Exercise aim: Return each line of the entries that mentions the word "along".

Task inputs Block Start

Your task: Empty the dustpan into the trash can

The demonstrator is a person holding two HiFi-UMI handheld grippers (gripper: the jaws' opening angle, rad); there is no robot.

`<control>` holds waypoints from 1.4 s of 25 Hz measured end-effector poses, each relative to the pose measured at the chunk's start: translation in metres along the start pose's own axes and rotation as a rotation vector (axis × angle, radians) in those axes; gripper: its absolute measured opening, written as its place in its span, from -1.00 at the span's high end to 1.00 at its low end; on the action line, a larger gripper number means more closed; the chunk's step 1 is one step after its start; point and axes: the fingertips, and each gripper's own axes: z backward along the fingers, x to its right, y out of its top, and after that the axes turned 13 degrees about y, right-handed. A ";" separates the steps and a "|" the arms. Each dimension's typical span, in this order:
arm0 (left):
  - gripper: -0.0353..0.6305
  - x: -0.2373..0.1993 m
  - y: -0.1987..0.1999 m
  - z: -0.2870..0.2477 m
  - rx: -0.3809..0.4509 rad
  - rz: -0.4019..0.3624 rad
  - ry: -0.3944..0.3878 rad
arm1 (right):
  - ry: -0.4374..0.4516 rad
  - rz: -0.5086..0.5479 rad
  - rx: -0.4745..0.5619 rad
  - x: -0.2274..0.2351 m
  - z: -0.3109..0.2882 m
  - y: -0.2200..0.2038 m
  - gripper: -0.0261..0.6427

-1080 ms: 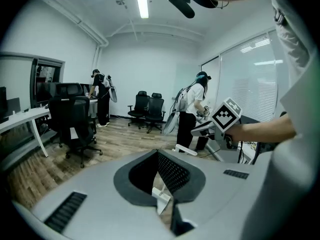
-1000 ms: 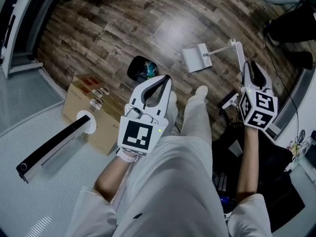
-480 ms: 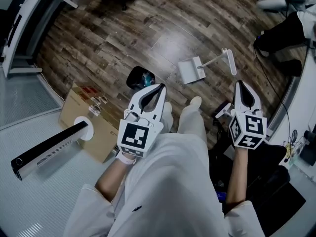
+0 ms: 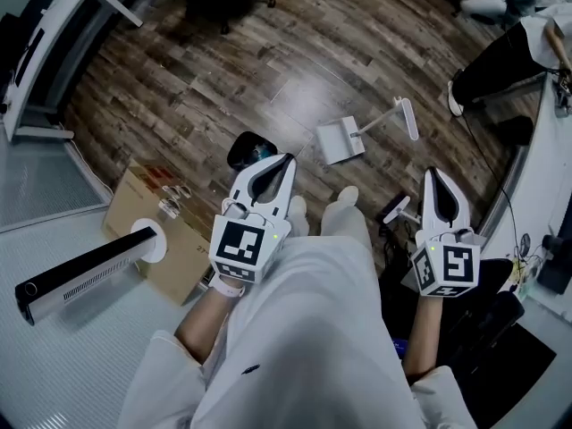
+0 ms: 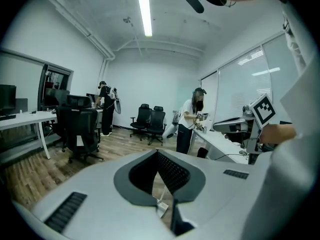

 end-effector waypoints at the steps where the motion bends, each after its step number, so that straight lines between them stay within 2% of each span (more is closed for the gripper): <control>1: 0.88 -0.002 0.001 0.003 0.003 0.001 0.000 | 0.006 0.002 0.007 -0.004 0.003 0.003 0.89; 6: 0.88 -0.006 0.004 0.012 0.013 0.014 0.010 | 0.043 0.003 0.007 -0.021 0.008 0.004 0.89; 11: 0.88 -0.004 0.008 0.017 0.032 0.003 0.004 | 0.094 -0.062 0.002 -0.029 0.007 -0.003 0.89; 16: 0.88 0.000 0.003 0.018 0.028 -0.011 -0.005 | 0.121 -0.027 0.025 -0.039 0.012 0.012 0.89; 21: 0.88 0.003 0.007 0.015 0.039 -0.045 -0.006 | 0.169 -0.005 0.018 -0.047 0.008 0.010 0.89; 25: 0.88 -0.005 0.014 0.017 0.034 -0.026 0.014 | 0.208 0.026 -0.004 -0.055 0.003 0.008 0.89; 31: 0.88 0.000 0.017 0.017 0.035 -0.014 -0.009 | 0.242 0.037 0.001 -0.067 -0.001 0.009 0.89; 35: 0.88 -0.003 0.023 0.018 0.049 0.021 -0.007 | 0.285 0.046 -0.003 -0.076 -0.009 0.006 0.89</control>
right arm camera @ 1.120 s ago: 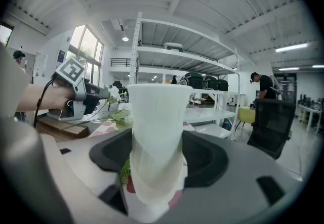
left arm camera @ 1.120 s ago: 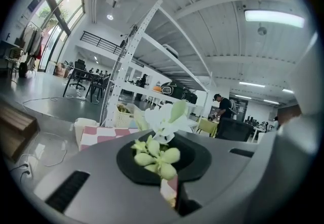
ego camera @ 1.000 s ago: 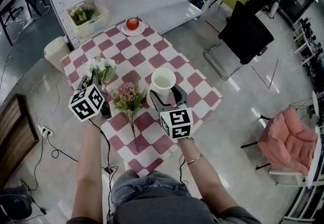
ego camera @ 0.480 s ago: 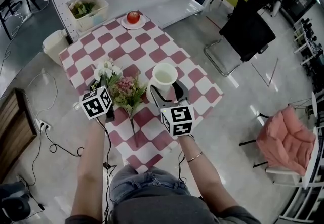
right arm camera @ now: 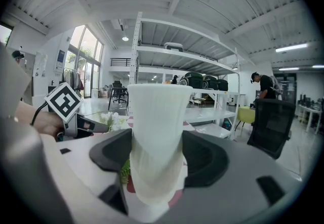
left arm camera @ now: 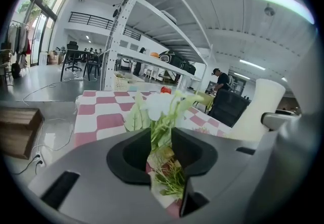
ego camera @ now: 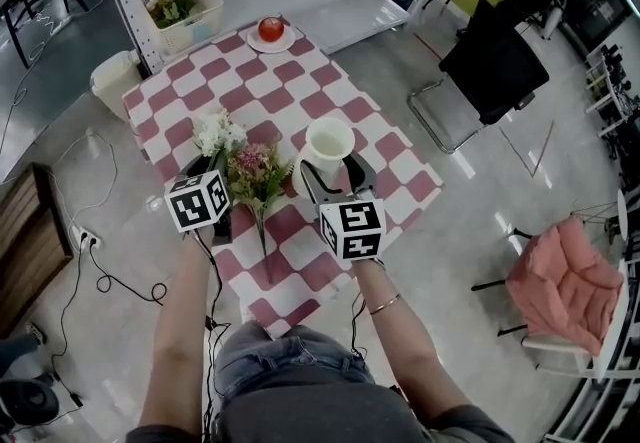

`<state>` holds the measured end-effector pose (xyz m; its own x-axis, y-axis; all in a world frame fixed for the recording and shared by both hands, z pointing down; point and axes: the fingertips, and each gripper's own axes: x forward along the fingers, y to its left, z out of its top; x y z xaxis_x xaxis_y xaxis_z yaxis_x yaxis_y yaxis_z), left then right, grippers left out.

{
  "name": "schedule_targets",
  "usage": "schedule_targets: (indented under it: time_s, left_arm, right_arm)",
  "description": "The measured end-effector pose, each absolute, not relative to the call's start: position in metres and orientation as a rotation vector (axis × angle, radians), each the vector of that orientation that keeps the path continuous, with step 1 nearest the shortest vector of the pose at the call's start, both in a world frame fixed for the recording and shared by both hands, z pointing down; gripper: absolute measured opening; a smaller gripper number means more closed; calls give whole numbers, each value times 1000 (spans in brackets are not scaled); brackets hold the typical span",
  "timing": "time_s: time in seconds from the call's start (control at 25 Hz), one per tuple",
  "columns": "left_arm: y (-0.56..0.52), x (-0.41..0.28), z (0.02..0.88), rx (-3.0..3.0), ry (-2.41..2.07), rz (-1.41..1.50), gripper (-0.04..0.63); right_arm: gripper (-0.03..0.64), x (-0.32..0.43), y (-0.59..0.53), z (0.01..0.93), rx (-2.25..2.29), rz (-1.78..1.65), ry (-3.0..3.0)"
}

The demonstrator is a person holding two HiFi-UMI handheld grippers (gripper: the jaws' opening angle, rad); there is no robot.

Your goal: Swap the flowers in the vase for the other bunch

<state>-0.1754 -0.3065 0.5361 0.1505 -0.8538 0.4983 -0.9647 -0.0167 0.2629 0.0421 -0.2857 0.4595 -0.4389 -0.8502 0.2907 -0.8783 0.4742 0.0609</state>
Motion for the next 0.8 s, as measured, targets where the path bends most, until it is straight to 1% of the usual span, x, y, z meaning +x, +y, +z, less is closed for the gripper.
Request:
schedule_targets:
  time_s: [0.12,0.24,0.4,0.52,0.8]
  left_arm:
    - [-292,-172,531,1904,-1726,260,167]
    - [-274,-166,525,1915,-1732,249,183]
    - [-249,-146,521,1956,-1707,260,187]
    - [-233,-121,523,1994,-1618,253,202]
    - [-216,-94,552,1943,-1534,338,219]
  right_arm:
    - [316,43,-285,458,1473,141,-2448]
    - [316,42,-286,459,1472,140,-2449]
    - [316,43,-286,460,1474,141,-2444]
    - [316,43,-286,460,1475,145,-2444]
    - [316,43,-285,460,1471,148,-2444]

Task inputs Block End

Result of the task:
`<control>` holds waypoints from 1.4 s of 25 Hz measured end-effector poses, each relative to the pose measured at the chunk's start: translation in metres along the start pose's own axes and rotation as a rotation vector (axis × angle, radians) in those axes; gripper: its absolute measured opening, written as its place in its span, from -1.00 at the span's high end to 1.00 at its low end; on the action line, a larger gripper number means more closed; the chunk's step 1 is one step after its start; point and axes: the fingertips, and each gripper's own axes: z backward along the fingers, x to its right, y out of its top, and after that the axes turned 13 degrees about y, right-handed. A ";" separates the steps and a "|" the arms. Each dimension's typical span, in this order:
`<state>` holds the measured end-effector pose (xyz m; its own x-axis, y-axis; all in a world frame fixed for the recording and shared by both hands, z pointing down; point and axes: the fingertips, and each gripper's own axes: x forward along the fingers, y to its left, z out of its top; x y z xaxis_x xaxis_y xaxis_z yaxis_x yaxis_y yaxis_z), left then right, grippers left out.

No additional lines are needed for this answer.